-

stanislaw-orda : [email protected].

Dwaj despotowie (3). Kiachta

Czyli dalszy ciąg opowieści o braciach Zenowiczach, ale na razie jeszcze nadal o pierwszym z nich, Aleksandrze. Miał to być już ostatni tekst jemu poświęcony, a kolejny byłby o drugim z braci, Stanisławie, długoletnim burmistrzu miasta Baku, ale ze względu na to, że w przypadku Aleksandra okres tobolski (czyli czas jego gubernatorstwa w Tobolsku w latach 1862-1867) jest z polskiego punktu widzenia ważniejszy, zatem ten epizod w jego życiu będzie stanowił temat odrębnej notki. Dotychczasowe części cyklu o dwóch despotach znajdują się pod linkami:
http://stanislaw-orda.szkolanawigatorow.pl/dwaj-despotowie
http://stanislaw-orda.szkolanawigatorow.pl/dwaj-despotowie-kontynuacja

Poprzednia notka o losach Aleksandra Despoty-Zenowicza - pierwszego z tytułowych despotów - zakończyła się w momencie, gdy jej bohater dotarł na rosyjsko-chińskie pogranicze do miasta Kiachta (Zabajkale). Miejscowość ta znajdowała się na terenach zamieszkałych w głównym stopniu przez mongolskich nomadów, znanych jako Buriaci. I chociaż z europejskiego punktu widzenia był to zakątek dosłownie na końcu świata, miejscowość ta odgrywała wówczas kluczową rolę w handlu pomiędzy Rosją a Chinami. We wcześniejszych częściach cyklu zawarłem informację o rozmiarach i rodzajach obrotu towarowego odbywającego się przez Kiachtę.

http://baikalfund.ru/mediacache/e1dbf049-06e8-4417-9a4c-2d80bd33221d.jpg

Aleksander Despota-Zenowicz

W początkach 1852 r. A. Zenowicz został przeniesiony z Irkucka, gdzie w Głównym Zarządzie Wschodniej Syberii przez krótki czas sprawował formalnie funkcję tłumacza (a nieformalnie sekretarza do zadań specjalnych w dyspozycji generalnego gubernatora Mikołaja Murawjowa Amurskiego), do biura naczelnika miasta Kiachty. Jeszcze wcześniej był zatrudniony na stanowisku młodszego pomocnika w kancelarii prawnej miejskiego gubernatora w mieście Permi, położonym na przedgórzu Uralu.
[w Polsce używa się nazwy Perm dla tego miasta, choć jest to Permia, gdyż w jęz. rosyjskim nazwa tego miasta i regionu jest rodzaju żeńskiego. Aktualnie Permia jest miastem o liczbie mieszkańców w granicach jednego miliona].

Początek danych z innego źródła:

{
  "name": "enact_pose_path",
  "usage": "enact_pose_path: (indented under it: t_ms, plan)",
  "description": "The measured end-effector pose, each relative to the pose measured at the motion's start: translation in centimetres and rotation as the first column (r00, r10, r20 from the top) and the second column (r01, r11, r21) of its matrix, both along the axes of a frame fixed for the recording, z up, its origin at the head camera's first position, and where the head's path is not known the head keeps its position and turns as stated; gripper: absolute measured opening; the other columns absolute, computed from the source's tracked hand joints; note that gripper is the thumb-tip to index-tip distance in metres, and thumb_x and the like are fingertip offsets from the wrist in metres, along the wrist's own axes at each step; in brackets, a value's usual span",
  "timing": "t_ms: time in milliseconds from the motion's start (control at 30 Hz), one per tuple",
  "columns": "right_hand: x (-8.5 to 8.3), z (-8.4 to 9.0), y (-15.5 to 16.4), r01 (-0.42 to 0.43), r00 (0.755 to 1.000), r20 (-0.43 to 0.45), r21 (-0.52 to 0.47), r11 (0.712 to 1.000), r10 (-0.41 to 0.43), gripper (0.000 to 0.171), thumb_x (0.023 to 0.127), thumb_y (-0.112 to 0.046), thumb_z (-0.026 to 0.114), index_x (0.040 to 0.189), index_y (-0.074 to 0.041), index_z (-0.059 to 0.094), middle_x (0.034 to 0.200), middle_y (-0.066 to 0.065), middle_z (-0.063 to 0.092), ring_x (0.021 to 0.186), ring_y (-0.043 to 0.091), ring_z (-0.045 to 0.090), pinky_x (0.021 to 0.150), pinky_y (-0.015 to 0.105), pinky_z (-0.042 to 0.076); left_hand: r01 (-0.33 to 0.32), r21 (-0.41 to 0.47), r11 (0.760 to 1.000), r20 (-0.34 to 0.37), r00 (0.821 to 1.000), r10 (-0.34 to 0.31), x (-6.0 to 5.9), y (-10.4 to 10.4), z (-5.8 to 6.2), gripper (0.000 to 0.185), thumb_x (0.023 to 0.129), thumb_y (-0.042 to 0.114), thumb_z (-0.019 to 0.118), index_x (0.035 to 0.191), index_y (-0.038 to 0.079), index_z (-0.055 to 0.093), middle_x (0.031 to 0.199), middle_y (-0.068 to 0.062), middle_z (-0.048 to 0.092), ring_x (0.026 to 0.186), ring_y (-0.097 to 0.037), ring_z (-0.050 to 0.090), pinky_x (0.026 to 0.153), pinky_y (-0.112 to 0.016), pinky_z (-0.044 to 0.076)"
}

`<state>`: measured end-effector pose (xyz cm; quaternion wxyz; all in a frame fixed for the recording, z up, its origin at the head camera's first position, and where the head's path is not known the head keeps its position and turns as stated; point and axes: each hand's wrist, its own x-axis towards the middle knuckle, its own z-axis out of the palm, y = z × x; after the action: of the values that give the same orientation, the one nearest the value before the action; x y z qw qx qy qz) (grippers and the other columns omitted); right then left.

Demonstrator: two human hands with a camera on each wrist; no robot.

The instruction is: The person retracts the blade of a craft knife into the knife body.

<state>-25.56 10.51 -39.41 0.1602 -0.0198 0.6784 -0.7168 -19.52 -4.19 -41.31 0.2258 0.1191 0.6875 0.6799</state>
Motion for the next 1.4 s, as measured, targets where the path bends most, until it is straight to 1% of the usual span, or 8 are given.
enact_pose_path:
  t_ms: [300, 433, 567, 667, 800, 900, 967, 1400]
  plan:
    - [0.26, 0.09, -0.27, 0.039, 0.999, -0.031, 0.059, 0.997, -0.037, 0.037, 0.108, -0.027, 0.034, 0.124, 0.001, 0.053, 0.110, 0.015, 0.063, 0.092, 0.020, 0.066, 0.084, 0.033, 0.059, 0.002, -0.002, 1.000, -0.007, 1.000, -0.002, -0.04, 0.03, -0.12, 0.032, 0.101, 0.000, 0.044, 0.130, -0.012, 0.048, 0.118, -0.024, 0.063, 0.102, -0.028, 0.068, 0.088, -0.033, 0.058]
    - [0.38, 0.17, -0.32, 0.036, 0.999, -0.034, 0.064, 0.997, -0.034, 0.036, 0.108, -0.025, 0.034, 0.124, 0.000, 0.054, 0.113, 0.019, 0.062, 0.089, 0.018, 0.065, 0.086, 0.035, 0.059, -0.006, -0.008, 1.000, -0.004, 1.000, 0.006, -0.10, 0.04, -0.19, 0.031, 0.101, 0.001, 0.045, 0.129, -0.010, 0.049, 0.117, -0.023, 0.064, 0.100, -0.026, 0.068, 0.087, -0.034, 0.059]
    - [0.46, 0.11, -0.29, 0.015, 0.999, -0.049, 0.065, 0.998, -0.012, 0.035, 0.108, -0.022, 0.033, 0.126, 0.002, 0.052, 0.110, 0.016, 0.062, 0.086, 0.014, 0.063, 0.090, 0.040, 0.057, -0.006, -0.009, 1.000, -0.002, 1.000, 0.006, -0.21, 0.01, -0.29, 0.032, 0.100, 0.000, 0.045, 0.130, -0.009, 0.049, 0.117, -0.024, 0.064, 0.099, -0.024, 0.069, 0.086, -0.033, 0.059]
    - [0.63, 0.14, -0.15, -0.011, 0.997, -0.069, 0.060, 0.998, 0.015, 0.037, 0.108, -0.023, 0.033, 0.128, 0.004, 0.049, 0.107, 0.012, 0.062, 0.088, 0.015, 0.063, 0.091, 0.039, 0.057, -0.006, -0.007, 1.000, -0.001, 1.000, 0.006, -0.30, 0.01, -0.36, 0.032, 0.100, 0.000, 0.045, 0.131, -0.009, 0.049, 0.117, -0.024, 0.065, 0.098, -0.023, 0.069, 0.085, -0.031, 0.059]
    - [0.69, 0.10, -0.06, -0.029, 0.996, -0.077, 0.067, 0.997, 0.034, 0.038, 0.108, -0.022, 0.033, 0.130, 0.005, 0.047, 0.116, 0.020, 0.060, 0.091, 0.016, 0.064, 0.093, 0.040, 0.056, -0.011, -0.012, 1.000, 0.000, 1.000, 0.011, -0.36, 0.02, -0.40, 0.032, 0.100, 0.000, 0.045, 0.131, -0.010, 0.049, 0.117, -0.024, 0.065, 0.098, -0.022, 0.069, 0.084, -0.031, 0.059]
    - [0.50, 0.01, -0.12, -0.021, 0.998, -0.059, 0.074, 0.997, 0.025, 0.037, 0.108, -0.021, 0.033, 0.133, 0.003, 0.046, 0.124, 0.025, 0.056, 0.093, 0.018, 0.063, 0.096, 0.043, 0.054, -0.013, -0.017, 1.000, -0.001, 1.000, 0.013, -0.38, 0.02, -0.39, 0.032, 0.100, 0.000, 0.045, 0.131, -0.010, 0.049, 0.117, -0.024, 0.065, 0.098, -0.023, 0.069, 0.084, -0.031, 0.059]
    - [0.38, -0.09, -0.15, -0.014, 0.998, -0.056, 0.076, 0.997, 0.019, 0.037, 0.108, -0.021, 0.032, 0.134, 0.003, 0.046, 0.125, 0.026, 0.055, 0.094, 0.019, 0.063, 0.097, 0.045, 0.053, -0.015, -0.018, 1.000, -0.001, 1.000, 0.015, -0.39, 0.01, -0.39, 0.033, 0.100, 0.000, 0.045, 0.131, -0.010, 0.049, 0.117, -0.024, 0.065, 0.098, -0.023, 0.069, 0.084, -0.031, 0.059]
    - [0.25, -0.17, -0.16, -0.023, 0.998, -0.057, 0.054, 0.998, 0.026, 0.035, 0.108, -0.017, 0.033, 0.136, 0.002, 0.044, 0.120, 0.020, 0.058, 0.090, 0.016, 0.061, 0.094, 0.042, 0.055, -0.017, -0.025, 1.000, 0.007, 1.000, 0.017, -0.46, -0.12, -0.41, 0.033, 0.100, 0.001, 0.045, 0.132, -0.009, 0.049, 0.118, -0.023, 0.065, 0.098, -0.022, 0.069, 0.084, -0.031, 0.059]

Rozporządzenie generalnego gubernatora Wschodniej Syberii o przeniesieniu A. Zenowicza do Kiachty nosi datę 18 stycznia 1852 r., co oznacza, że mógł on dotrzeć do nowego miejsca pracy najwcześniej w kilka tygodni później. W międzyczasie otrzymał nominację na stopień radcy tytularnego z mocą od 22 marca 1852 r. [stopień ten znaczył tyle co podradca, czyli radca niesamodzielny].
Niedługo później, na wniosek naczelnika miasta Kiachta M. Rebindera, został wyznaczony do pełnienia obowiązków komisarza nadgranicznego w Kiachcie (na mocy rozporządzenia generalnego gubernatora z dniem 12 grudnia 1852r.), chociaż już od 29 października 1852 r. zajmował się zadaniami wchodzącymi w powyższy zakres.
[Mikołaj Romanowicz Rebinder - naczelnik Kiachty w okresie od 08.07.1851 r. do 12.04.1856 r., absolwent handlu zagranicznego uniwersytetu w St. Petersburgu; późniejszy tajny radca, urzędnik ministerialny i senator. Ożeniony z Aleksandrą, córką zesłanego do Irkucka dyktatora dekabrystów - księcia Siergieja Pietrowicza Trubieckoja]
Na mocy kolejnego rozporządzenia generalnego gubernatora, A. Zenowicz został formalnie zatwierdzony na funkcji komisarza nadgranicznego w Kiachcie od 12 listopada 1854 r. Na mocy aktu carskiego z 16 lutego 1859 r., w sytuacji gdyby naczelnik miasta nie mógł sprawować swojej funkcji, wówczas zastępował go kiachtyński komisarz nadgraniczny.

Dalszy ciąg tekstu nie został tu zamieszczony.